In primo luogo, è impossibile non chiedersi come il World Social Forum recepirà le proposte di Oxfam visto che i risultati della ricerca ne coinvolgono direttamente e indirettamente molti partecipanti. Con grande maestria, sarebbe sufficiente ribaltare il discorso e spostare l’oggetto dell’attenzione verso questioni quali povertà e disuguaglianze in termini di accesso a istruzione e sanità. Chi può dirsi contrario alla lotta alla povertà? Nessuno, quindi tutti saremo d’accordo nel riconoscere che occorre fare di più per aiutare “i poveri”, chiunque essi siano. Chi può negare istruzione (Di che tipo? Con quali programmi?
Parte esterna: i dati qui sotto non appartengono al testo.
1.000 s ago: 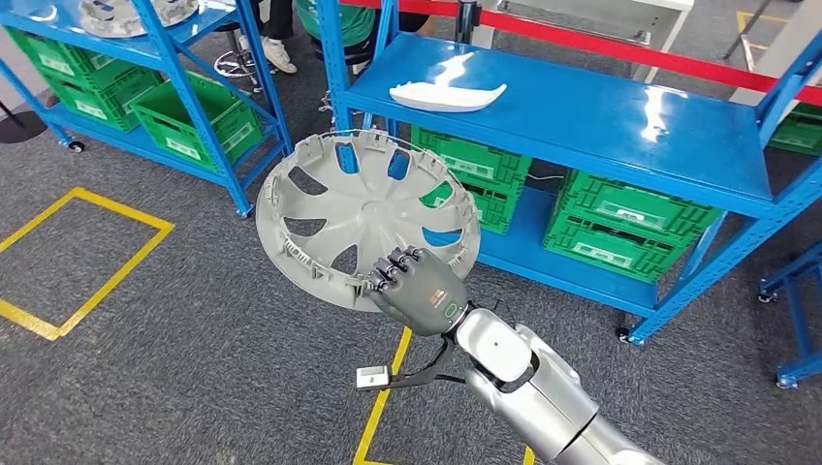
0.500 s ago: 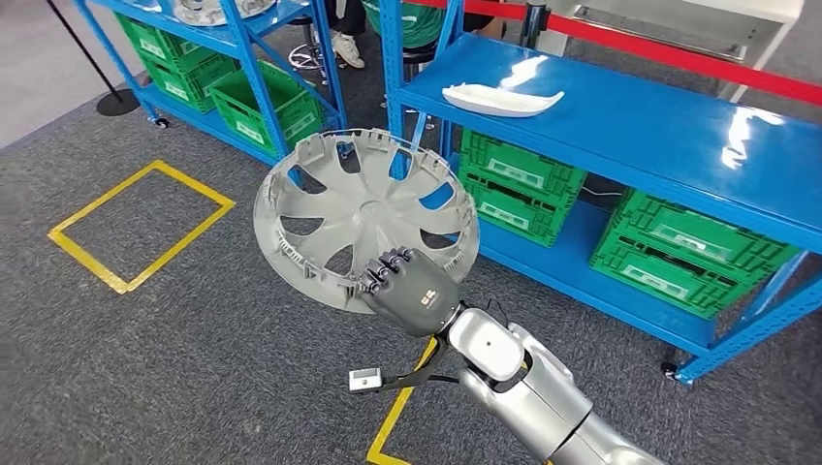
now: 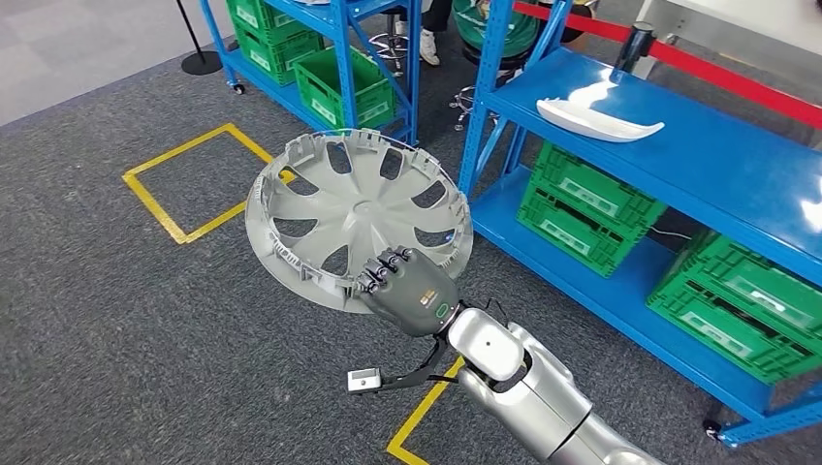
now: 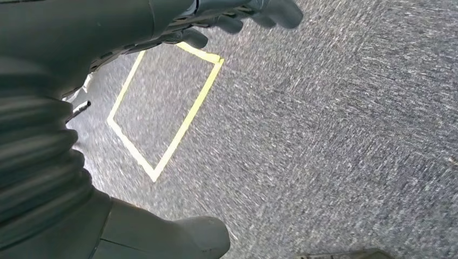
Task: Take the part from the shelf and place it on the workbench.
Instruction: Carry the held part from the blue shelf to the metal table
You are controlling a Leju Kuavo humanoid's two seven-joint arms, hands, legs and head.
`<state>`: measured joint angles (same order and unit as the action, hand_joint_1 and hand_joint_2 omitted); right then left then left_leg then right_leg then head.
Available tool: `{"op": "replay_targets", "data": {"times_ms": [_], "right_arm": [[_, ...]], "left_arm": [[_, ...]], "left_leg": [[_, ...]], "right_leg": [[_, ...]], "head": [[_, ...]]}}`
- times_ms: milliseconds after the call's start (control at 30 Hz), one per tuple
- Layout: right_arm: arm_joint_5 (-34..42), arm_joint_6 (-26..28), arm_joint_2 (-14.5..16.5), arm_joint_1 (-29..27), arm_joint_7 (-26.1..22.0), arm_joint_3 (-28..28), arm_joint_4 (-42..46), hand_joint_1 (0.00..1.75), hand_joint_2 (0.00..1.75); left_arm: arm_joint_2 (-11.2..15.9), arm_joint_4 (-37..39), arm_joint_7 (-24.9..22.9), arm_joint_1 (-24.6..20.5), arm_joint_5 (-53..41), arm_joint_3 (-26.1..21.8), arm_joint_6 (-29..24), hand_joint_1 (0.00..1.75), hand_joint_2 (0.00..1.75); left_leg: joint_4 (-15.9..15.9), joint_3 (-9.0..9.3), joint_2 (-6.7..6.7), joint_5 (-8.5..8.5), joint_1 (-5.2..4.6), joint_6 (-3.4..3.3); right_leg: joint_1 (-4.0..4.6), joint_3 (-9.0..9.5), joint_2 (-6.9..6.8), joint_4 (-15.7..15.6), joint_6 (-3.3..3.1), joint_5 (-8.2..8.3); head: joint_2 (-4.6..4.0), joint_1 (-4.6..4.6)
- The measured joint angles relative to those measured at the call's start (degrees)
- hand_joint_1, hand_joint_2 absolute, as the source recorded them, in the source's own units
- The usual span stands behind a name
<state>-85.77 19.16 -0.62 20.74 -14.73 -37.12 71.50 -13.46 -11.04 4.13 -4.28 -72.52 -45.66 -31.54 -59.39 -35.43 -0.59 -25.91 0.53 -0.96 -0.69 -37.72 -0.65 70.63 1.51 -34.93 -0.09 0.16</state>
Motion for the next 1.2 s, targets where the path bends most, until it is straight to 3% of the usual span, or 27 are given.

Non è dato saperlo, neanche ce lo domandiamo) e servizi sanitari a qualcuno?
Ci sentiremmo tutti in colpa, quindi saremo tutti d’accordo nel ribadirne l’importanza, soprattutto per donne e bambini. Siamo tutti paladini delle donne e dei bambini. Staremo a vedere.
In secondo luogo, se consentite un’osservazione accademica, le cause alla radice di questo peggioramento della distribuzione rimangono in buona sostanza inesplorate. OCSE e Fondo Monetario Internazionale ci dicono che se siamo tanto diseguali cresciamo meno e peggio, ma perché siamo diventati così diseguali? E ancora, perché il lieto fine della favola non si è avverato? È sufficiente prendercela con questi 62 miliardari di cui parla Oxfam e tutto si risolverà come per magia?
No, non basta. Perché la disuguaglianza e le sue radici vanno oltre le problematiche legate a chi finisce agli estremi, i troppo poveri della nostra compassione e i troppo ricchi del nostro risentimento. Riflettere sulla disuguaglianza significa riflettere sul nostro stare nella società in relazione agli altri, a tutti gli altri. Significa discutere su quando il merito si trasforma in privilegio e come correggerlo, molto molto prima di prendere la tessera del Club 1%. Significa avere un progetto e una visione sulla sua attuazione perché nessuna stortura si corregge da sé.
Quanto pubblicato da Oxfam deve dunque essere un punto di partenza per l’indignazione, non un punto di arrivo. Sarebbe troppo facile. Sarebbe solo un’altra variante della favola che ancora ci raccontiamo.